September 1st, 2023
The development of the New Mexican wine industry
If the Spanish conquistadors arrived on the land of Mexico at the beginning of the 16th century, then they quickly crossed the current geographical line between Mexico and the United States in 1565 to colonize the lands of Nuevo Mexico (New Mexico). This region, thanks to the Rio Grande, has much more fertile land than that of Mexico, as well as a more temperate climate called "High Desert". These two factors quickly influenced the establishment of colonies and Missions in the region, and in 1629 the first vines were planted on the banks of the Rio Grande in the region of Taos (NM) by missionaries. We know today that these small vineyards are the first vines of Vitis Vinifera (Asia vines) that will proliferate successfully on the lands of future America (USA). This fascinating variety, which is, and will forever remain, the emblem of the first American vine, and the “Misson” (AKA Palomino) will proliferate all along the American West Coast.
Most of us associate the desert climate of Mexico with that of New Mexico and Texas, but this misleads us when it comes to the prosperity and abundance of existing vines in New Mexico. Despite having the first vineyards planted in the 17th century, it was only after prohibition and the large arrival of European immigrants to the region that there developed the diversity of grape varieties known today on the three main valleys (AVAs.) The first official vineyard was established in 1971 (La Viña Winery) in the Mesilla Valley. This valley is north of Sante Fe in the Rio Embudo region near Santonio de Embudo, which today is known as the town of Dixon. Soon after, a second winery, La Chiripada Winery, appeared, and then after 1980 many others were established and prospered, such as Gruet Winery (which we carry at the shop).

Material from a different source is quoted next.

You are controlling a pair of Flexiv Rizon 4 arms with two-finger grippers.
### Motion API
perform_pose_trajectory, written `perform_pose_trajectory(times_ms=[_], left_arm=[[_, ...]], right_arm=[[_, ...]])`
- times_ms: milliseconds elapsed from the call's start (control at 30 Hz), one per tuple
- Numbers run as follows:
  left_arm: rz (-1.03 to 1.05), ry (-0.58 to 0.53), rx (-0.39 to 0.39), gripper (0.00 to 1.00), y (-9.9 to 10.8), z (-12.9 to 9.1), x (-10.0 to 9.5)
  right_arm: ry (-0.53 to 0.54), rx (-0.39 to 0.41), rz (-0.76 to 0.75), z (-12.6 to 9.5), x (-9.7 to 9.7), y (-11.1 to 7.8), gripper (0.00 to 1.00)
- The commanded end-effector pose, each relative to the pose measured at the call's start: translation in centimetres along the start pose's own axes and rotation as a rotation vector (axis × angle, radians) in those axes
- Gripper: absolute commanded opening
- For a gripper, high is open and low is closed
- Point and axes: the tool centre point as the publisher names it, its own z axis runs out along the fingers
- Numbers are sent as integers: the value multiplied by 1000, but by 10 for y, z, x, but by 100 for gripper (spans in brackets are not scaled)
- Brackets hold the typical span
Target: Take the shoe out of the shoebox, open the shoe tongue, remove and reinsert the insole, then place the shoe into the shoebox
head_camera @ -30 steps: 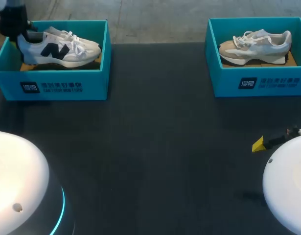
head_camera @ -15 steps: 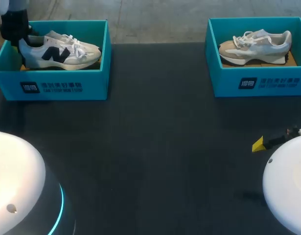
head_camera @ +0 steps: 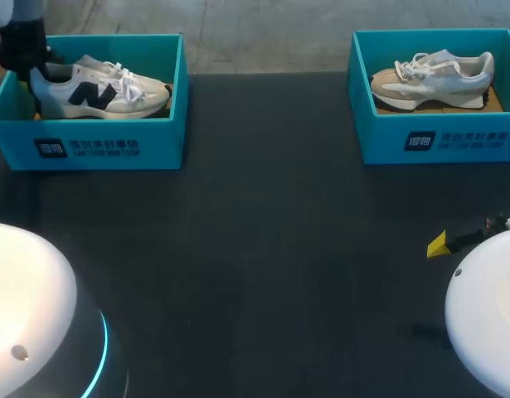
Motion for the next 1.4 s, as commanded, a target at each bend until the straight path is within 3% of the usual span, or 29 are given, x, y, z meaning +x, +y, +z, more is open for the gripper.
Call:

The elusive New Mexican terroir
In general, all the wines produced in the Dixon region (between Santa Fe and Taos) are blended wines from various regions. These wines could be blended across the three New Mexican AVAs of Middle Rio Grande River, Mimbres Valley, and Mesilla Valley, but could also be blended with grapes as far away as Texas and California. So unfortunately, they can’t be representative of the character of their terroir of origin. Luckily, there are exceptions, and some wines and winemakers, such as La Chiripad, Vivác, and Embudo Valley Winery, offer a selection of grape varieties that are representative of a particular region and soil of their region.
The climate of the Dixon region is particular. The summers are dry and arid, but because it’s located at a high altitude (6000ft), the winters are cold with sometimes very abundant snowfall. You can find some Pinot Noir, Chardonnay, and Sangiovese, but it’s also normal to find hybrid grape varieties created for cold climates, such as Baco Noir, Leon Millot, Marquet, Riesling, Grüner Veltliner, de Chaumac etc. Who would have thought that New Mexico grew grape varieties identical the ones we grow here in New England?
Josh Johnson, New Mexican Winemaker
I would like to take a few lines to highlight the exceptional work of a very special winemaker, Josh Johnson. Born in Dixon, he grew up and worked with his parents at an early age in the family vineyard. After years of collaboration with local vineyards and getaways in New Zealand, he decided to create his own winery in collaboration with Embudo Valley Organic farm called Embudo Valley Vineyards. The vineyard is located in Embudo Valley, nestled between the Rio Grande and the southern lava flow of a 3-million-year-old volcanic field. These fertile vineyards of sandy, loamy soil are warmed by the surrounding basalt boulders, creating an ideal and idyllic place for terroir-driven wines. The result of wines of great finesse, with a beautiful acidity and the expression of a particular soil. Well done, Josh!
Note: The painting of the Embudo Valley above was done by Krysteen Waszak.